# Visual Ears



## hjones4841 (Jan 21, 2009)

Does anyone remember the Visual Ears software? Has anyone compared its predictions of speaker/room interface to actual measurements? I bought a copy several years ago to play with, but did not have measurement equipment to compare predicted vs. actual.


----------



## PKinetics (Apr 22, 2009)

*I remember Sitting Duck Software!!!*

I had not thought of that software in ages! The company was "Sitting Duck Software", right?

I used "Visual Ears" as well as its DOS based predecessor, "Listening Room", as a tool in the design of rectangular Mastering Rooms and Control Rooms. The modeled placement results correlated very well to as built in most cases.

Like most, if not all mode prediction software, the data derived will show modal effects as being worse than they are as built because:

(1) The calculations assume infinite stiffness for all boundaries. Real construction rarely approaches this except in the case of concrete or concrete block walls, floor and ceiling.

(2) The mitigating effects of things in the room (furniture, humans, etc.) is not considered in the calculations.

The best reasonably priced software of this type that I have has experience with is "Room Optimizer" by Peter D'Antonio and Trevor Cox, sold by RPG (big surprise). :bigsmile: The interface is a touch hard to figure out, but the modeling options and output are excellent.
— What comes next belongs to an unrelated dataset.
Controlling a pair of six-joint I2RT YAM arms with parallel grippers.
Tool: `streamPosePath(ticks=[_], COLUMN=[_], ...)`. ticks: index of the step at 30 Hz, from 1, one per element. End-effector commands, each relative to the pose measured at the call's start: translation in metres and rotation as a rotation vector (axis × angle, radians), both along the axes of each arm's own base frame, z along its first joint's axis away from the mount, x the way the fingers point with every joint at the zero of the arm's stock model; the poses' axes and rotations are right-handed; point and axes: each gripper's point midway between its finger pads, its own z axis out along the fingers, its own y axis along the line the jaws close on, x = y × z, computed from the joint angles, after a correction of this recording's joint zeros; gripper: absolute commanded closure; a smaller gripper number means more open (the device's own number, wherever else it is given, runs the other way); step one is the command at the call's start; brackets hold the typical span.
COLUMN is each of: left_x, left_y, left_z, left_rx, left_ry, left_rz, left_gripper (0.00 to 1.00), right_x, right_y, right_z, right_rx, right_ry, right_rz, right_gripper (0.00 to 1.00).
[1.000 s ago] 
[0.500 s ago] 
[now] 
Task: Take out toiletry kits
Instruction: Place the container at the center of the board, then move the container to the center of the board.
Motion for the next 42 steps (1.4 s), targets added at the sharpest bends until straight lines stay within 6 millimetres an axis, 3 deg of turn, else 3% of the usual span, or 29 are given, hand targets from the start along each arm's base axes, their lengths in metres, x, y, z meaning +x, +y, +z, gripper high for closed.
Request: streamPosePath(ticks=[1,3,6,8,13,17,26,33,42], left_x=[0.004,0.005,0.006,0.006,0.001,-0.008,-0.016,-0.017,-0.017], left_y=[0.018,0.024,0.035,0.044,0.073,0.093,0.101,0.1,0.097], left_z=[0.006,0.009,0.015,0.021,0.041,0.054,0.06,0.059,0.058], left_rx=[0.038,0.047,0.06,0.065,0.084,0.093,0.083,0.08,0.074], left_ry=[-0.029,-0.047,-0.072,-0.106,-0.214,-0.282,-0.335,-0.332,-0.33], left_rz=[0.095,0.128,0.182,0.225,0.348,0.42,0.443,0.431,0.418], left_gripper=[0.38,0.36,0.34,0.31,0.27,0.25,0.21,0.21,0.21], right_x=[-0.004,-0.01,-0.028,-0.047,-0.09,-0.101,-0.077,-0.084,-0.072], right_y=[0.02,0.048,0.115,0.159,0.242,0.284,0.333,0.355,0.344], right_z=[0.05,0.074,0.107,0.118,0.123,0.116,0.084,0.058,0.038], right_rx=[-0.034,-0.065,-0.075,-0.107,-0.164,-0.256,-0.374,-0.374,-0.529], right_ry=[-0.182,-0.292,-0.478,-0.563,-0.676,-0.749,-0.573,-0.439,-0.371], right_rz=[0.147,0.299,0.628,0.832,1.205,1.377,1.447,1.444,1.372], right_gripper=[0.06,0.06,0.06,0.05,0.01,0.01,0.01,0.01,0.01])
If you are building a room from scratch, the companion software "Room Sizer" is also a very useful tool.

In honor of Sitting Duck Software, I present a Detail Drawing of an acoustical "Duck Penetration". :heehee: (Sorry, but I just couldn't resist!)


----------



## hjones4841 (Jan 21, 2009)

*Re: I remember Sitting Duck Software!!!*

:bigsmile: Gotta love the illustration :bigsmile:

Don't remember the software company but I am sure you are correct. I still have a copy of it and the user manual. Doubt that it will run on Vista, tho. I did a few speaker positionings with it, but did not know what to do about room acoustics back then, other than live with them, and was kinda locked in with speaker positions anyway.


----------



## Kal Rubinson (Aug 3, 2006)

A modern program for predicting speaker setup and other issues is CARA.
http://www.cara.de/ENU/index.html

Kal


----------